Nos acercamos cada mañana a las cifras oficiales con el aliento contenido. Los números son tan contundentes como los golpes que están recibiendo las familias que sienten la muerte de un ser querido sin poder siquiera despedirse de él. Los médicos hacen triaje en las urgencias ante la falta de medios y la saturación del sistema, deciden quién puede ocupar la cama de una UCI y quien se ve privado de ese tratamiento en función de la esperanza de vida y las patologías del paciente. Es terrible. Hemos visto a facultativos llorando y a todo el personal sanitario desbordado y exhausto. Tiene razón Igea, el personal sanitario agradece los aplausos de cada tarde, pero más que ovaciones necesita medios para poder hacer su labor. Hablamos de economia de guerra, de sanidad de guerra y de medidas excepcionales de guerra; estamos en guerra y todo esto es algo que no vamos a olvidar mientras vivamos. Un hito que se estudiará en el futuro, como el momento histórico en el que el tiempo se detuvo y un virus consiguió paralizar el mundo entero.

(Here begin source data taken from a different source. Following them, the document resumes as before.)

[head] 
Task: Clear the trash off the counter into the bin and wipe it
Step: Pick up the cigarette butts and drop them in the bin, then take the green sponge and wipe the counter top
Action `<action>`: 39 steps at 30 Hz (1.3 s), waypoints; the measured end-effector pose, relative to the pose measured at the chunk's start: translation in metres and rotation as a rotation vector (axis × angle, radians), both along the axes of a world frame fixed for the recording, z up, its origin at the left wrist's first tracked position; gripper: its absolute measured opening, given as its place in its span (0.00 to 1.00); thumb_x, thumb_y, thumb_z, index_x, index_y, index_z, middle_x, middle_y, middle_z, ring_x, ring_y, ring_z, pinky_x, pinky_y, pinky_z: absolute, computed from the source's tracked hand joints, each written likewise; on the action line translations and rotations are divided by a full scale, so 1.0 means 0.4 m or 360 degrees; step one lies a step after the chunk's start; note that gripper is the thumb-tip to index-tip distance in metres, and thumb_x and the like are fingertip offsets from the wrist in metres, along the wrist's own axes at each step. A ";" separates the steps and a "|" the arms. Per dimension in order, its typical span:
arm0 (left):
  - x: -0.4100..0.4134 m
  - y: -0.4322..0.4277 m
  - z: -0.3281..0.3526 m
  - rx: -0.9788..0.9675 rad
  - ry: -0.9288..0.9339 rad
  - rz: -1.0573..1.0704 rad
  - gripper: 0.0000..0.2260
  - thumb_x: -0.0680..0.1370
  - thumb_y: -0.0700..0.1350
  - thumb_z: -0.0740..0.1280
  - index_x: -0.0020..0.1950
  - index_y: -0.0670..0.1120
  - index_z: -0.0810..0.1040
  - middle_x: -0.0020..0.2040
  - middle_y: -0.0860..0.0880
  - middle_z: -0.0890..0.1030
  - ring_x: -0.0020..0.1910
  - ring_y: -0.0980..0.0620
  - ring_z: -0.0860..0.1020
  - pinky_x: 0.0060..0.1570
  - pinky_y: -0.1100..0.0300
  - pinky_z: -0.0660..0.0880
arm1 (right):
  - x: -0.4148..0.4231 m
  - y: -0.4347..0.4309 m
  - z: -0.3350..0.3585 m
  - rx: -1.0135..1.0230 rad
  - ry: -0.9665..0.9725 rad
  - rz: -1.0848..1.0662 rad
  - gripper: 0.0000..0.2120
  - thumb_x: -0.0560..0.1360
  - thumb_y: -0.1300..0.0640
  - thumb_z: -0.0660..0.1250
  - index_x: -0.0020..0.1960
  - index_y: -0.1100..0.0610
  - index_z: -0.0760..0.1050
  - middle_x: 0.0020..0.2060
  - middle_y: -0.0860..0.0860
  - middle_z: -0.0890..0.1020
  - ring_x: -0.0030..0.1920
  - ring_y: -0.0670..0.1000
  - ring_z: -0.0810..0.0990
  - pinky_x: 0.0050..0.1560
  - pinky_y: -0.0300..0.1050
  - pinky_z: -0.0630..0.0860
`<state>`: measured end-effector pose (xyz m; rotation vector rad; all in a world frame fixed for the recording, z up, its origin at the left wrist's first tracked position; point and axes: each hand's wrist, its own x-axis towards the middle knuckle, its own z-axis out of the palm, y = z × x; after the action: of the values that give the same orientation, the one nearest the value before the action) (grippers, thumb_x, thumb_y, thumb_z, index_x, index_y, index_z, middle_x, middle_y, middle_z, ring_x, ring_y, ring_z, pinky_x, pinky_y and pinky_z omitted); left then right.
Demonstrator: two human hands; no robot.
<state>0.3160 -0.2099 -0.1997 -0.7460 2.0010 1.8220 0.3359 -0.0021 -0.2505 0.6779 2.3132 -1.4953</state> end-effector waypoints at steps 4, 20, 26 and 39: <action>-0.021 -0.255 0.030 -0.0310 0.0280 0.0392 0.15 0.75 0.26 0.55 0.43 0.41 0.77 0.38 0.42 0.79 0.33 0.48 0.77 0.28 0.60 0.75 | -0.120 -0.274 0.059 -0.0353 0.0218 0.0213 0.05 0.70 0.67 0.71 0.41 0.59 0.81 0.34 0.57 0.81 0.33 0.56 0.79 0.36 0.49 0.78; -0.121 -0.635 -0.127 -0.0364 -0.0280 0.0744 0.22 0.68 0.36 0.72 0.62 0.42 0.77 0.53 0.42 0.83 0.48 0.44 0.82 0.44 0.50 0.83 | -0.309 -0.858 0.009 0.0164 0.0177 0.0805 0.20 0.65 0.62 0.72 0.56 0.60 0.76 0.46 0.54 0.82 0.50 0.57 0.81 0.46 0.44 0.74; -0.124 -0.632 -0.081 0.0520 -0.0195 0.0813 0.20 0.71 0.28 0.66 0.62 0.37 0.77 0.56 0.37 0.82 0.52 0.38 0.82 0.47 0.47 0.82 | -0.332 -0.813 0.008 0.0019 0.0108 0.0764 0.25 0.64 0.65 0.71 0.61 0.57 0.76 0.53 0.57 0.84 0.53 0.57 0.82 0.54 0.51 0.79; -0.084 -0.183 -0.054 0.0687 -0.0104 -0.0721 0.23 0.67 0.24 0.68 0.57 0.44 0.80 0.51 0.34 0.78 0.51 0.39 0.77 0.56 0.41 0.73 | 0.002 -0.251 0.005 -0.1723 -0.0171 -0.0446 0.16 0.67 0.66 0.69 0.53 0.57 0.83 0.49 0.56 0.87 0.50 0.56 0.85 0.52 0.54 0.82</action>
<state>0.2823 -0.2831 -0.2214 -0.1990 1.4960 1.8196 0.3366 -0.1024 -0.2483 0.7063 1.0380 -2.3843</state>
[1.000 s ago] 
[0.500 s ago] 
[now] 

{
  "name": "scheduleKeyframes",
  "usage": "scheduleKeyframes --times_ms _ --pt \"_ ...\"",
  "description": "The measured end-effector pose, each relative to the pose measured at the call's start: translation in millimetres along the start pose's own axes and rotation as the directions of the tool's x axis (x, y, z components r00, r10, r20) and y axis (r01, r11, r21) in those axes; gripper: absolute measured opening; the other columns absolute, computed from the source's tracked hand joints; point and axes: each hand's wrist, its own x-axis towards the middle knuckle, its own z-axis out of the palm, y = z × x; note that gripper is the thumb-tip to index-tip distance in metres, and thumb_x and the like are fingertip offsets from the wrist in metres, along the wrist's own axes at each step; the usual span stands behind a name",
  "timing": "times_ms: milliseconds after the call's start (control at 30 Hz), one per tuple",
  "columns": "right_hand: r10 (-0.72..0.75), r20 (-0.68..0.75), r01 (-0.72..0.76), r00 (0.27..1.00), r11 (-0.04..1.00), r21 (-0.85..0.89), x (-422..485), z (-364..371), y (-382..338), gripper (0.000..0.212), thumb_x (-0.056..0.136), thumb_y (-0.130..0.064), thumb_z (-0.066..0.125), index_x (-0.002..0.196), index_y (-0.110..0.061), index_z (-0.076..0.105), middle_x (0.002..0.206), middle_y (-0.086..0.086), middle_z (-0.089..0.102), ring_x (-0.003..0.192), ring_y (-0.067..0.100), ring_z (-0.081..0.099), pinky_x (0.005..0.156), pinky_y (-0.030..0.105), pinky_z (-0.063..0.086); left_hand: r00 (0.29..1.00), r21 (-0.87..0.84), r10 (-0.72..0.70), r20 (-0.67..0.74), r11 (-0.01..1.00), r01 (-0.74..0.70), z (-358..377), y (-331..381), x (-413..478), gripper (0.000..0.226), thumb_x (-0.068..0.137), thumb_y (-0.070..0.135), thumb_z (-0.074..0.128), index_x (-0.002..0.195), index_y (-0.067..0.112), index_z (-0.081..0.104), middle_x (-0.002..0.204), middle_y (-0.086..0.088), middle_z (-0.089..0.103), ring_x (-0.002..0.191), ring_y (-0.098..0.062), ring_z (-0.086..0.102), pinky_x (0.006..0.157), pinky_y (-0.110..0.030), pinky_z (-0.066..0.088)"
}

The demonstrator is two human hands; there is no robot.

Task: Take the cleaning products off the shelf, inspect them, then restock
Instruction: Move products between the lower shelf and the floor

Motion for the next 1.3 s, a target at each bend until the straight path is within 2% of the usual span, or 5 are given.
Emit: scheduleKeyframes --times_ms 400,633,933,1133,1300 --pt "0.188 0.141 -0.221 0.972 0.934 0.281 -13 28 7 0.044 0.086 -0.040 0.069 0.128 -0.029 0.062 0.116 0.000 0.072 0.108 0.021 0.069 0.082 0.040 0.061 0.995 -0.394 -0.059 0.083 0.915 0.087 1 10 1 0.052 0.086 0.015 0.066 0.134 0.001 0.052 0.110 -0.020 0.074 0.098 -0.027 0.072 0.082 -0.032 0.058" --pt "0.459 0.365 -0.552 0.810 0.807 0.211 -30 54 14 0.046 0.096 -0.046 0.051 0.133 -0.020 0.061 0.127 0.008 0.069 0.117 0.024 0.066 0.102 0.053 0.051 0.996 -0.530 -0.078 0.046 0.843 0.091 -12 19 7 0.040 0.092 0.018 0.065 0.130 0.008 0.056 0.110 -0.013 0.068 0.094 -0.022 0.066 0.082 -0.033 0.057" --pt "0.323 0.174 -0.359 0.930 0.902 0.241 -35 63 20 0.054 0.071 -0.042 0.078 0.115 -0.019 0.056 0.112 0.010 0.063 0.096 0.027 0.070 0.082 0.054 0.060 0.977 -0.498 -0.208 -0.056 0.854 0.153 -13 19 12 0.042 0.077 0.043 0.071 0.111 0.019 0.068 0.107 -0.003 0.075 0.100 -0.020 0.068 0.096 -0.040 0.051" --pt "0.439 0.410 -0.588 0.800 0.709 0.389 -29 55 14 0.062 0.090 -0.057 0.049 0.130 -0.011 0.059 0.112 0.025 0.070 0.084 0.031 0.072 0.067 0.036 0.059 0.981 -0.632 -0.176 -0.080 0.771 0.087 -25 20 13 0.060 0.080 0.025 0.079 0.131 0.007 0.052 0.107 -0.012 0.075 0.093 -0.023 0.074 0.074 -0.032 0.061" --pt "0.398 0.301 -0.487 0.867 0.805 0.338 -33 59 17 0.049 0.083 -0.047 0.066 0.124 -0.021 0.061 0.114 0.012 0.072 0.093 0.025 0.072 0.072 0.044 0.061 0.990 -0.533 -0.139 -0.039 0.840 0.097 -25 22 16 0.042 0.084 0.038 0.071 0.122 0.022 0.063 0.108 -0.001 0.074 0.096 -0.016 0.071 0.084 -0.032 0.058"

Ahora, además, le vamos poniendo, desgraciadamente, caras a las cifras. Todos conocemos a alguien ingresado, afectado o en una unidad de cuidados intensivos. Son familiares, amigos, padres de personas cercanas. El coronavirus ataca y las víctimas tienen nombre y apellidos cuando hasta hace una semana eran datos anónimos reflejados en los telediarios. Lo más duro está por llegar, nos dicen, pero lo más duro ya está aquí. Nos hacemos a la idea de quince días más de confinamiento que daremos por bien empleados si sirven para parar este drama cotidiano. Nos quedamos en casa anhelando pisar las calles nuevamente, disfrutar de las pequeñas cosas que hacen que la vida merezca la pena. Tenemos necesidad de alguna buena noticia, por eso alimentamos la esperanza a la espera de conseguir eso que los políticos, siempre encantados con cada nueva expresión, denominan «aplanar la curva», bajar la gráfica de fallecimientos e infecciones. Ese es el objetivo.
Y mientras la vida se detiene, también lo hace la economía. Los gobiernos han pulsado el botón del pánico que detiene la actividad productiva y todos los sectores se han precipitado a un abismo cuyas consecuencias futuras aún están por determinar. Nunca había ocurrido que no volaran los aviones, que no funcionaran las fábricas, que no hubiera bares, ni restaurantes, ni hoteles, ni tiendas abiertas. Los gurús de los mercados hablan abiertamente de recesión y nos anuncian, por si faltaba algo, que la recuperación de algunos ámbitos de la economía será lenta y extremadamente dura. España es un país «cerrado por precaución», y lo mismo ocurre con otras naciones, en todo el planeta. Vivíamos bien y no lo sabíamos; éramos felices y no fuimos conscientes de ello. Ahora, de golpe, nuestro mundo se ha derrumbado y sabemos que nada volverá a ser lo mismo a corto plazo. Por eso alimentamos sueños y nos refugiamos en aquel hallazgo del poeta canario José Luis Pernas: «A veces resulta necesario buscar una esperanza para seguir viviendo».